Using the listing that follows, return every line with the word "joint".

## Data shown
━━━━━━━━━━━━━━━━━━━━
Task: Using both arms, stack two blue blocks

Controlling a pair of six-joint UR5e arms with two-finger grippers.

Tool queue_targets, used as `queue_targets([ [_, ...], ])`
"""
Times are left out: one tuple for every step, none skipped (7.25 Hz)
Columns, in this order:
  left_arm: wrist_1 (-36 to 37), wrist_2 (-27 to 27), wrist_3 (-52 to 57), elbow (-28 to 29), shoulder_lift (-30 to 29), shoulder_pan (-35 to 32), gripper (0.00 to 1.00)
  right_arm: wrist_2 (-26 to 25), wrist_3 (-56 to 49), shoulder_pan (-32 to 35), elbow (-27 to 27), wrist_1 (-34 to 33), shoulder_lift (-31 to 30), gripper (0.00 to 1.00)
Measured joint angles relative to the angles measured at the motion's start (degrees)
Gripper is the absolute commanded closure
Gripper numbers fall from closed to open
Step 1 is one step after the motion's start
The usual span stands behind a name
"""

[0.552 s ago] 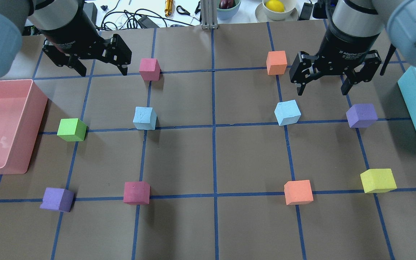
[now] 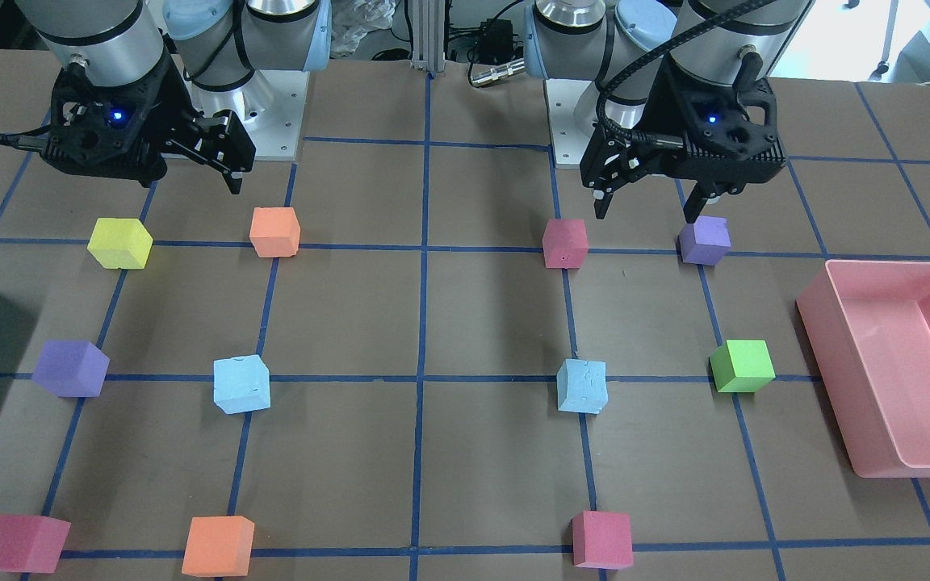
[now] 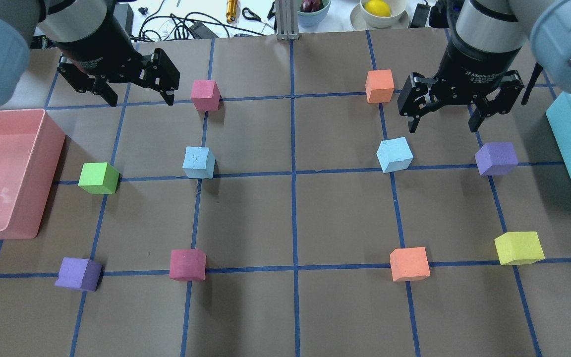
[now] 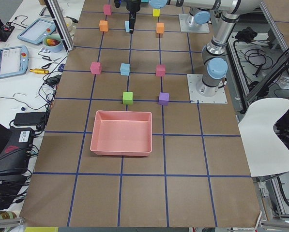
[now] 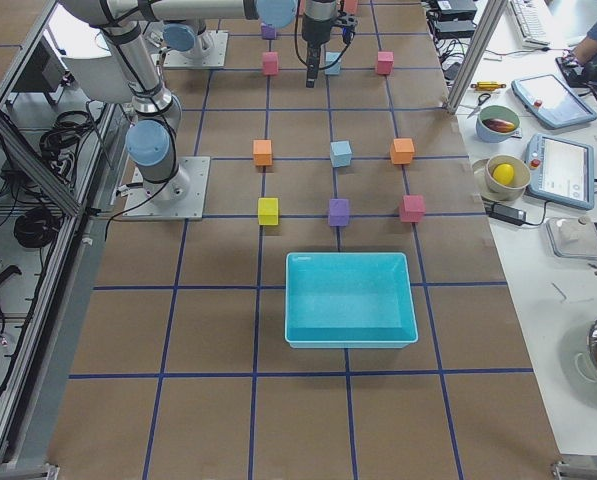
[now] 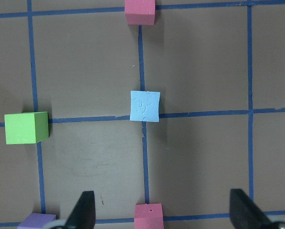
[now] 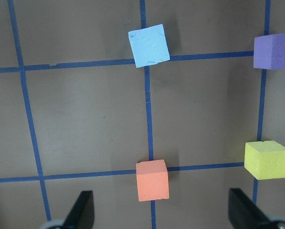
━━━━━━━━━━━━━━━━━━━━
## Answer section
Controlling a pair of six-joint UR5e arms with two-finger grippers.
Measured joint angles relative to the angles measured at the motion's start (degrees)

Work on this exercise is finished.